Some of the startups were top finishers in the University’s Edward L. Kaplan, ’71 New Venture Challenge, ranked a top-tier startup accelerator in the country. They include food delivery service Grubhub, which went public in 2014; payments processor Braintree, which sold to PayPal for $800 million; Base, a sales software company; and flower delivery service BloomNation. Other such startups, including Electrochaea, which builds renewable gas storage, and RefleXion Medical, a medical device company focused on precision cancer treatment, are based on technologies developed at the University.

For the UChicago Startup Investment Program, staff at the Polsky Center for Entrepreneurship and Innovation will conduct the first round of vetting and then advance promising companies to the investment office. One source for potential companies will be the Polsky Center’s technology commercialization and licensing team, which is working to increase the number of companies arising from inventions and intellectual property developed by University researchers.

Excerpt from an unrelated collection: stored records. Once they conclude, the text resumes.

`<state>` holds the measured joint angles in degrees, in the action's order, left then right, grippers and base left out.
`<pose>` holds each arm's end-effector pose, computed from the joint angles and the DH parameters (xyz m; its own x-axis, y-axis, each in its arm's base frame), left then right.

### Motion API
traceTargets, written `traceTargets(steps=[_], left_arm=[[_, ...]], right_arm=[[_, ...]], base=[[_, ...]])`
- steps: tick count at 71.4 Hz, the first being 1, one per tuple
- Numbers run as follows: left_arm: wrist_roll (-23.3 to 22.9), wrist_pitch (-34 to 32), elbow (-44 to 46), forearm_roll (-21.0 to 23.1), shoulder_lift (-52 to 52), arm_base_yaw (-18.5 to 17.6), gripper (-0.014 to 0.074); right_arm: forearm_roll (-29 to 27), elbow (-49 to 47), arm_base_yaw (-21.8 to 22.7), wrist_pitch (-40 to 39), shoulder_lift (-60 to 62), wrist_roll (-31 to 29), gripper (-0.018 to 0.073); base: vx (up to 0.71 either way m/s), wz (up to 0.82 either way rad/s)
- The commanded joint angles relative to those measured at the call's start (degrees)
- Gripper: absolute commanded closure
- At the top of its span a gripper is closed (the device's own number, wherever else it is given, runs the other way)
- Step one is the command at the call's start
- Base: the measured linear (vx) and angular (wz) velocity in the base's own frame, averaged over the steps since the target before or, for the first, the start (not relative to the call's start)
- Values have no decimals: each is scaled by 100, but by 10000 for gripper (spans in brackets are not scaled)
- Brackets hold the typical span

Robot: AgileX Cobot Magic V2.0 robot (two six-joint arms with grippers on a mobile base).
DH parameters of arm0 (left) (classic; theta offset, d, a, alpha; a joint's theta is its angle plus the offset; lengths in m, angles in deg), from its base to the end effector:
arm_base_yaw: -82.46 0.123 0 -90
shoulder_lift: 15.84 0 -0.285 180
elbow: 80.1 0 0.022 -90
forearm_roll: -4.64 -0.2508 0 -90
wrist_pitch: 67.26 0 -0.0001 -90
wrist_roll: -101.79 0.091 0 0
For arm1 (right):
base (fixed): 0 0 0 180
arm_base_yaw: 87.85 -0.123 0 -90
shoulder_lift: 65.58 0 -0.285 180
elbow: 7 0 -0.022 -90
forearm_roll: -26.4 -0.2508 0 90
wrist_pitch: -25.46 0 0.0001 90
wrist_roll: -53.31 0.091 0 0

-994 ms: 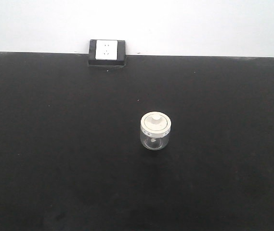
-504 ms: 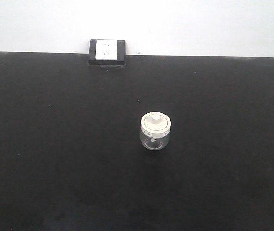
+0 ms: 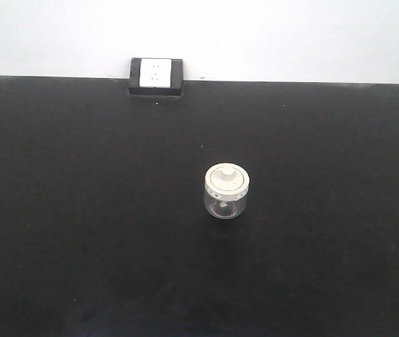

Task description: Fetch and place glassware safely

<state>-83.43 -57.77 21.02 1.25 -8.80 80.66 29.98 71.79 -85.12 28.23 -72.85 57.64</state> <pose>0.0563 -0.0009 0.1891 -0.0946 -0.0298 -0.9951 0.0186 0.9993 -0.0317 0.0569 -0.0030 0.2000 0.0212 0.0122 -0.9997 0.0504 0.9986 0.0132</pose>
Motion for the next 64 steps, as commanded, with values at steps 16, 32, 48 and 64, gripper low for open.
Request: traceTargets(steps=[16,32,48,64], left_arm=[[-36,-375,-159,49,-63,-38,603],[-36,-362,-159,49,-63,-38,603],[-36,-362,-159,49,-63,-38,603],[-36,-362,-159,49,-63,-38,603]], right_arm=[[60,108,26,-395,81,-62,563],[60,108,26,-395,81,-62,563],[60,108,26,-395,81,-62,563],[60,108,26,-395,81,-62,563]], base=[[0,0],[0,0],[0,0],[0,0]])
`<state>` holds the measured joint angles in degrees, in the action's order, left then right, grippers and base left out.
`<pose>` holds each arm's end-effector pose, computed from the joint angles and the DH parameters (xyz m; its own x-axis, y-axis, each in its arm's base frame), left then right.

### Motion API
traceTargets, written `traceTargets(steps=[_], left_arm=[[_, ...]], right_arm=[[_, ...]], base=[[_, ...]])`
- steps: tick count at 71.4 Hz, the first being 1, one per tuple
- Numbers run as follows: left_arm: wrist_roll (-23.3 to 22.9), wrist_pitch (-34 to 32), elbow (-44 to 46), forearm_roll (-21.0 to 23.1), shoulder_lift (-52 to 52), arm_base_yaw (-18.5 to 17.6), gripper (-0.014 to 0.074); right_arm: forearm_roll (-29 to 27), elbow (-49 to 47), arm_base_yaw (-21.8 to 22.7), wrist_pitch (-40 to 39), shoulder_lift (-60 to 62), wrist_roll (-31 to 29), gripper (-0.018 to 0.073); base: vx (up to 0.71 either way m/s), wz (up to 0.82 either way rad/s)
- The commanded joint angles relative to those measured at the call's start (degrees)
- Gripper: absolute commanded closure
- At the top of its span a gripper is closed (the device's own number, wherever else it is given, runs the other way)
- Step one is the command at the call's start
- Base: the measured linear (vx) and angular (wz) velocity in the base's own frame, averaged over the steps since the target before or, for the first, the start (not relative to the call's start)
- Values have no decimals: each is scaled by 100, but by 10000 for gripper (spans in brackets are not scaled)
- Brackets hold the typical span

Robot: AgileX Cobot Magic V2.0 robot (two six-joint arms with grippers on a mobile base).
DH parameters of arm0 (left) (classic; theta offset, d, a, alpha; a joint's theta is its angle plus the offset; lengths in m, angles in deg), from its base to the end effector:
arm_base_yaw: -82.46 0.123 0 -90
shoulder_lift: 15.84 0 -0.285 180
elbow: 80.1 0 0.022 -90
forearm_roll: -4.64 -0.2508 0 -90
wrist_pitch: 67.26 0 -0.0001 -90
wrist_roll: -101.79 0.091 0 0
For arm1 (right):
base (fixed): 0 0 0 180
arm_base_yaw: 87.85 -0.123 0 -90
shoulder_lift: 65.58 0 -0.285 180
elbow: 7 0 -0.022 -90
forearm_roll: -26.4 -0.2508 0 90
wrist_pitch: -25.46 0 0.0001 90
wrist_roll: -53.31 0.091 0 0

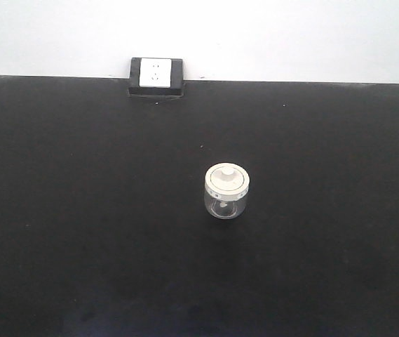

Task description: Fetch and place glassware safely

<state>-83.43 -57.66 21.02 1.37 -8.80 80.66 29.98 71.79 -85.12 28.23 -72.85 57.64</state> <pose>0.0563 -0.0009 0.1889 -0.0966 -0.0318 -0.9948 0.0186 0.9993 -0.0338 0.0569 -0.0030 0.2000 0.0212 0.0122 -0.9997 0.0504 0.9986 0.0132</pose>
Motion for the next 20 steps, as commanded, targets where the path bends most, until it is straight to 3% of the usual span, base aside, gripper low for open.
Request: traceTargets(steps=[1,20], left_arm=[[-36,-373,-159,38,-63,-38,603],[-36,-373,-159,38,-63,-38,603]], right_arm=[[60,108,26,-395,81,-62,563],[60,108,26,-395,81,-62,563]], base=[[0,0],[0,0]])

It is expected that most qualified companies, including ones built on University-owned patents, will have completed one or more of the Polsky Center’s programs, such as the NVC; the John Edwardson ‘72 Social New Venture Challenge; the College New Venture Challenge for undergraduates; the University of Chicago Innovation Fund, which invests in startups at an earlier stage; or the Polsky Accelerator or Incubator, both of which provide one-on-one coaching, office space and other resources to entrepreneurs.  

The most successful of the companies that receive funding through the UChicago Startup Investment Program are expected to raise subsequent rounds of capital. Endowment officials have set aside a portion of the $25 million for participation in these later rounds, allowing for investment over the long term.

“We’re excited that the Office of Investments has partnered with the Polsky Center to launch the UChicago Startup Investment Program,” Flavin said. “This sends a strong signal to the capital markets as well as to innovators that we’re serious about helping faculty and students build fast-growing companies.”